══ Extracted data
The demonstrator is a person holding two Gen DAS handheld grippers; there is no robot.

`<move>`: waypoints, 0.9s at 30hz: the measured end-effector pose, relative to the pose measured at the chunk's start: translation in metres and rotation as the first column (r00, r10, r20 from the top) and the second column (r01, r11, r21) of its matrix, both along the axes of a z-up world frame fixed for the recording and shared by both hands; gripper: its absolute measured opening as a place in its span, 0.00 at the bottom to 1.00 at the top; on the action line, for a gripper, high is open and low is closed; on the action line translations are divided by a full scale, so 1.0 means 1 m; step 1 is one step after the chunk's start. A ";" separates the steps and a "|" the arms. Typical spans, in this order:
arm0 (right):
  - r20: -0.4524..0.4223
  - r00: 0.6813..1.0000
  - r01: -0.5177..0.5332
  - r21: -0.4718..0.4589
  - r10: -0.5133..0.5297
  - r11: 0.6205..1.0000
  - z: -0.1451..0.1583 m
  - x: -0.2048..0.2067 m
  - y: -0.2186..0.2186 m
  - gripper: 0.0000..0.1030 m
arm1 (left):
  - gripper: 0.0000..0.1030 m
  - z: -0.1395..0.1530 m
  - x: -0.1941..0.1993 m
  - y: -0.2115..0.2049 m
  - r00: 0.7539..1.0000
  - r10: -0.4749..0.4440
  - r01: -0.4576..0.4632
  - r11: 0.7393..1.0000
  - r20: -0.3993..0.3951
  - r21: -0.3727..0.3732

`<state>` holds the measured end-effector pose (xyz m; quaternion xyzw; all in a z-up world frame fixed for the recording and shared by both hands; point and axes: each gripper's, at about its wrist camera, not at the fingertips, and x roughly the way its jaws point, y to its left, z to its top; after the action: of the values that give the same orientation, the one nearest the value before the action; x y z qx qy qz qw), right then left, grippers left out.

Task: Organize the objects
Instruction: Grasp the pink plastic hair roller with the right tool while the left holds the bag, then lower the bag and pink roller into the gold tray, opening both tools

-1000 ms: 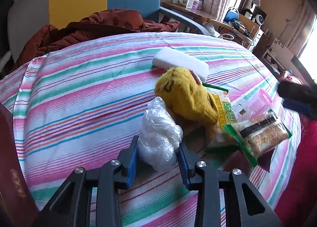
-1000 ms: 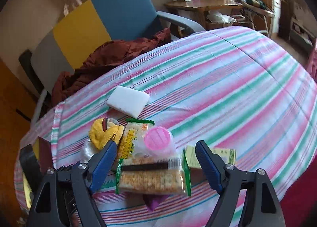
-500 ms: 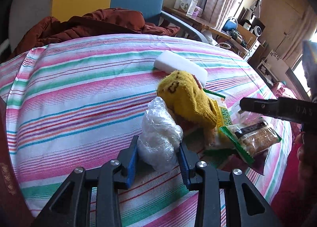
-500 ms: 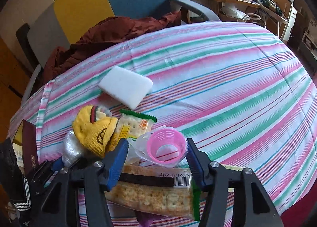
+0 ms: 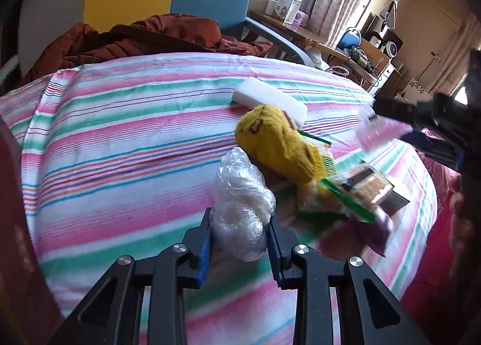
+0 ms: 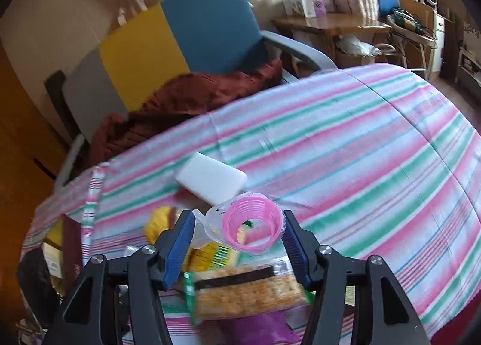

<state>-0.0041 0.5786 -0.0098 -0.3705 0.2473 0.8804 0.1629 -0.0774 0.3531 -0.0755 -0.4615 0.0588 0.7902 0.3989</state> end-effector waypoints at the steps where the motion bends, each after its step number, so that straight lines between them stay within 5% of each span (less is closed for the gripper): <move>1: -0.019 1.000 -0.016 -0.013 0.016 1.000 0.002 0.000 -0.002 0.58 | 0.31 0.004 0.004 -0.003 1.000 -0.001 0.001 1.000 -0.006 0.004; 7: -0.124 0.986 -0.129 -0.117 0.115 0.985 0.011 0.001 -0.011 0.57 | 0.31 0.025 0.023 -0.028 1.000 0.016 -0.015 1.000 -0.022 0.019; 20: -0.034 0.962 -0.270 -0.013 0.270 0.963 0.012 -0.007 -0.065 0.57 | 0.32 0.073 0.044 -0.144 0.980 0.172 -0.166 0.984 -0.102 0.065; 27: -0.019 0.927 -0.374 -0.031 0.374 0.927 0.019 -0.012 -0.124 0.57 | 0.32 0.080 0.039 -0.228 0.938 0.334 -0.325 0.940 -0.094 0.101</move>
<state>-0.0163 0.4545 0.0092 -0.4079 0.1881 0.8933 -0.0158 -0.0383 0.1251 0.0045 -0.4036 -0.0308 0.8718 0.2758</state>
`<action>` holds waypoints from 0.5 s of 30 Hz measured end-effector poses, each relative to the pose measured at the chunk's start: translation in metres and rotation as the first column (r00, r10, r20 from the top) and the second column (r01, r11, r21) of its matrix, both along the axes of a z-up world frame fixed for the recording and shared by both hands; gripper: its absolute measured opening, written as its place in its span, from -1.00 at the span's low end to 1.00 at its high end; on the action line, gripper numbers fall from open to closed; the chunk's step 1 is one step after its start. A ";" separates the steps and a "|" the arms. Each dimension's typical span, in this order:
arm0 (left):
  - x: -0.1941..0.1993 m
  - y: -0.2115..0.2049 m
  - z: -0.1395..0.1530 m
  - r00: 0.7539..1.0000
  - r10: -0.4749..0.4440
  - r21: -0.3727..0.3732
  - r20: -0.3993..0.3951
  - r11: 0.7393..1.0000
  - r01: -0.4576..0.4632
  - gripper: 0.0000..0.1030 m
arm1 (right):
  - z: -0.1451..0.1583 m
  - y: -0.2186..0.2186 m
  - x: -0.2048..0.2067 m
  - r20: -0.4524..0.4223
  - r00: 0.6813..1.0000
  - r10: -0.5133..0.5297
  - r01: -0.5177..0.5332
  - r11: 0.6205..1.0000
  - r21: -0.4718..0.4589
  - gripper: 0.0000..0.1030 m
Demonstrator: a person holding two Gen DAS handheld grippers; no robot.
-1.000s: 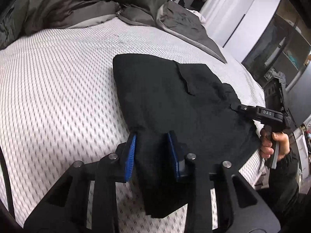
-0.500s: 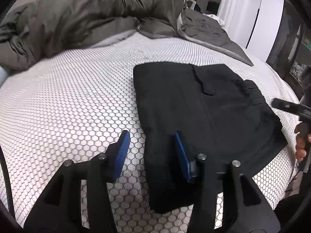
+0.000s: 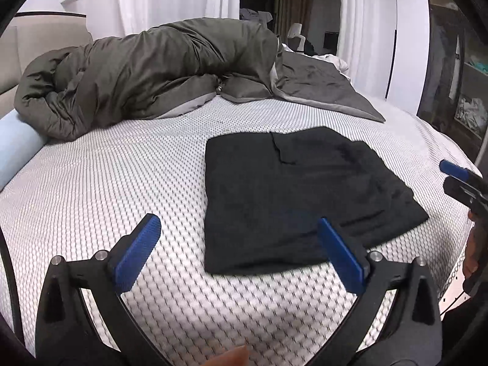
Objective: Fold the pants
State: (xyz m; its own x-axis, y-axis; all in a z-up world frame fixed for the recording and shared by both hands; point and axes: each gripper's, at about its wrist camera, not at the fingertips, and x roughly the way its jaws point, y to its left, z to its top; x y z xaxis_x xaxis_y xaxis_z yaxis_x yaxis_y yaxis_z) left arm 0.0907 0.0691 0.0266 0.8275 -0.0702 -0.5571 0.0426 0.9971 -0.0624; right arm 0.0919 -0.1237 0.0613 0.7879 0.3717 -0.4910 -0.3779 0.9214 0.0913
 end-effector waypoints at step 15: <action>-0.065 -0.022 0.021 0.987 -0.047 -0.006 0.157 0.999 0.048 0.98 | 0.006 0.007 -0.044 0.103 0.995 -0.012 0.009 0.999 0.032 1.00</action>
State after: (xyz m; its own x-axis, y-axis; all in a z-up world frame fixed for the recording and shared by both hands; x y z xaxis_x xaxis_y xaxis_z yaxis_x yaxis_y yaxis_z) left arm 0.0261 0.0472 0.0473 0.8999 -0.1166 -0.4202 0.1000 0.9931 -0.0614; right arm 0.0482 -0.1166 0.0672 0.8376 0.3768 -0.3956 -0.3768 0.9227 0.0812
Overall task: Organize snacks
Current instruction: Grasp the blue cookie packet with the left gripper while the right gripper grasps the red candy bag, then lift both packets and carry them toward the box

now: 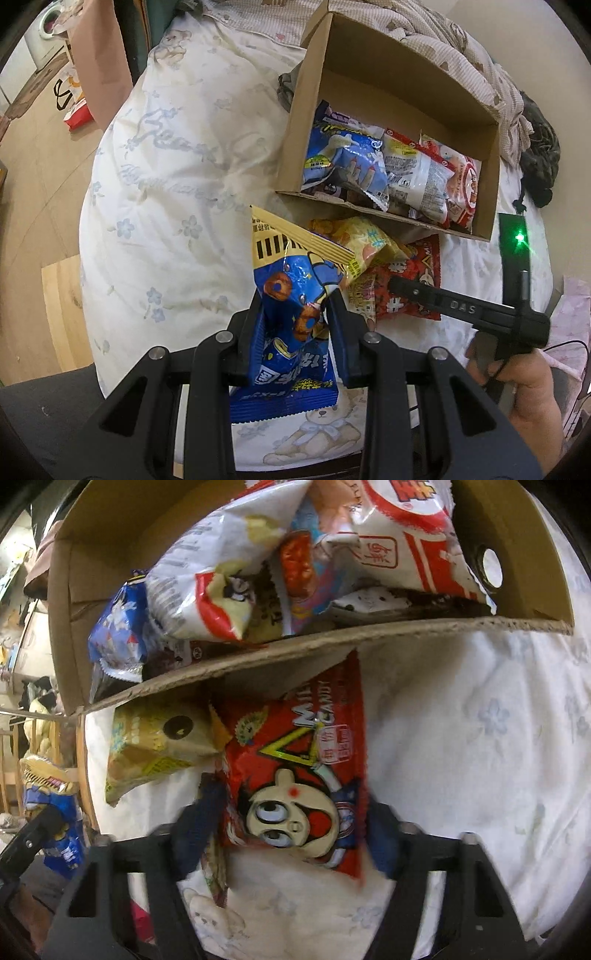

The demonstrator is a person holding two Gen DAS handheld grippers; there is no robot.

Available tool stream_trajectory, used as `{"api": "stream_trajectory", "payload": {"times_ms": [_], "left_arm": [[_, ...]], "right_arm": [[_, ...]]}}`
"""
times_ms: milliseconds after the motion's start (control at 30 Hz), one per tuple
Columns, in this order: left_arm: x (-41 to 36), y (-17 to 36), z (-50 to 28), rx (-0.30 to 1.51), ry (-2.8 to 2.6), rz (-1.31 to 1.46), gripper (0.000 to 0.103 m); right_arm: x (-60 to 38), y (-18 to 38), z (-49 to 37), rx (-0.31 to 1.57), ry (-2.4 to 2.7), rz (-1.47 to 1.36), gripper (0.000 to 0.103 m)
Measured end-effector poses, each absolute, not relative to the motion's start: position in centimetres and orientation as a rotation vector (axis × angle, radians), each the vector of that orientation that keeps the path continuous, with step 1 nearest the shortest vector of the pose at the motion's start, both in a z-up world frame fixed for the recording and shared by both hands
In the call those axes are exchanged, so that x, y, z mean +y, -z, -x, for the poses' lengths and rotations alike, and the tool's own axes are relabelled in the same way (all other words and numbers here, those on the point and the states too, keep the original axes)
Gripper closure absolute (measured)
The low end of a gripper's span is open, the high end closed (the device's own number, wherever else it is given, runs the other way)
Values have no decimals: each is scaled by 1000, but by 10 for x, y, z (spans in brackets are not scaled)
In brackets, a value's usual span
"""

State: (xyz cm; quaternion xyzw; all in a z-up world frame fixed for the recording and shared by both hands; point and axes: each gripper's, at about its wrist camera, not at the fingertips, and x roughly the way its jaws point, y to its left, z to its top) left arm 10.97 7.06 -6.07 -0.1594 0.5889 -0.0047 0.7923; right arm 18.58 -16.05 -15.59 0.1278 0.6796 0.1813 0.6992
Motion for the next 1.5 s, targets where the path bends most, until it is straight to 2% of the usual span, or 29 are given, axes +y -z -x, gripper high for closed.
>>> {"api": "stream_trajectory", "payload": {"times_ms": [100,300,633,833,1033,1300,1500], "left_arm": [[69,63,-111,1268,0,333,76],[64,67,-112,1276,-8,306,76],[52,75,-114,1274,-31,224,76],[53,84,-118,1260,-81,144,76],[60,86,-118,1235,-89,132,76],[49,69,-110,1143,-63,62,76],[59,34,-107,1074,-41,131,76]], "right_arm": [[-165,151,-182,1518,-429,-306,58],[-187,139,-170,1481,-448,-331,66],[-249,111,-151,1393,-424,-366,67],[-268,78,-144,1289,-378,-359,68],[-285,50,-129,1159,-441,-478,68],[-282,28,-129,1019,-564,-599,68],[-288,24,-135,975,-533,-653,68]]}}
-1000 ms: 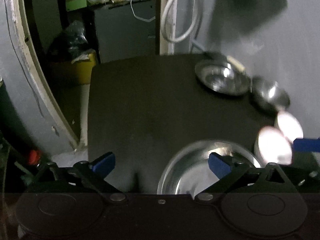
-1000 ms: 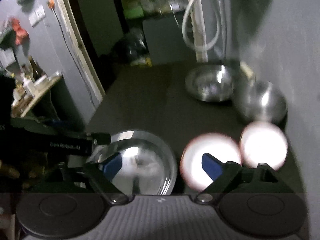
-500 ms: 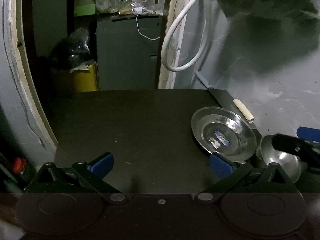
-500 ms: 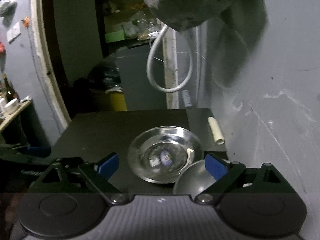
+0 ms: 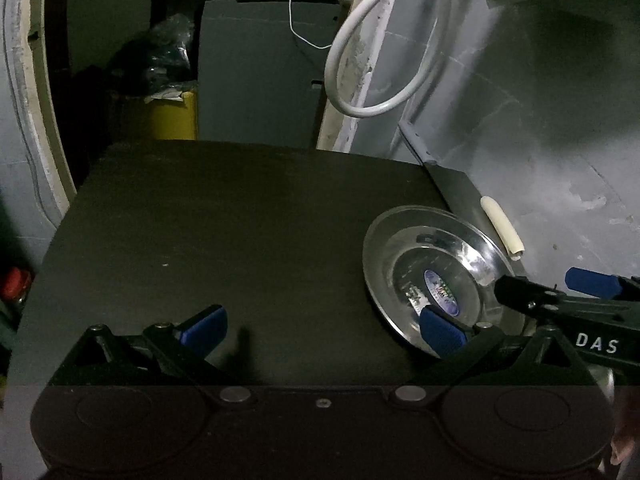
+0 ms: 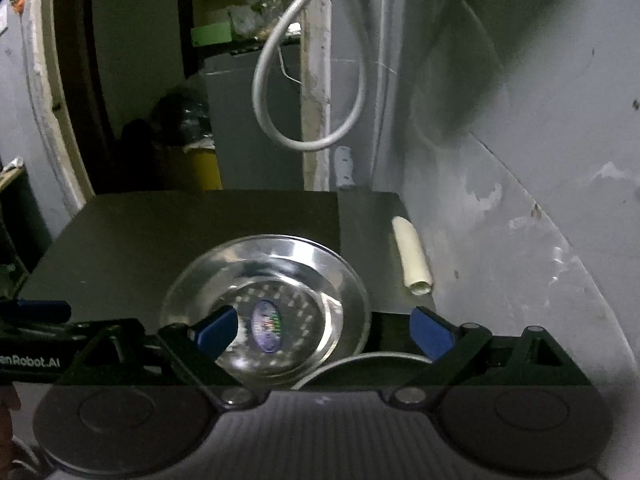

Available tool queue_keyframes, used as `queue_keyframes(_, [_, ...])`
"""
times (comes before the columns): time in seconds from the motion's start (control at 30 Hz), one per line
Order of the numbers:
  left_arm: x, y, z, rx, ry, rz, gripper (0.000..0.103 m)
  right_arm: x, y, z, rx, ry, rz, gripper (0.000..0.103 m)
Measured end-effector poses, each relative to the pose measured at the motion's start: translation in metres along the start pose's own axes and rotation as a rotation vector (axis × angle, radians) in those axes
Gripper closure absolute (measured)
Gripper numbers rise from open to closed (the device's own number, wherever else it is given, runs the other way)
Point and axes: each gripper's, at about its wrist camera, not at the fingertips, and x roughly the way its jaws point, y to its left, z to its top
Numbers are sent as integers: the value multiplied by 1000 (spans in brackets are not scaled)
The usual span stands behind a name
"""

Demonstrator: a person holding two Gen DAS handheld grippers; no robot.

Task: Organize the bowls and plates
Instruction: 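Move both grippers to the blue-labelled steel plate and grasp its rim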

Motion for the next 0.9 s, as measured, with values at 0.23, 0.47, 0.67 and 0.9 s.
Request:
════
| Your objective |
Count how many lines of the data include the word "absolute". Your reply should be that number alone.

| Solution to this task |
5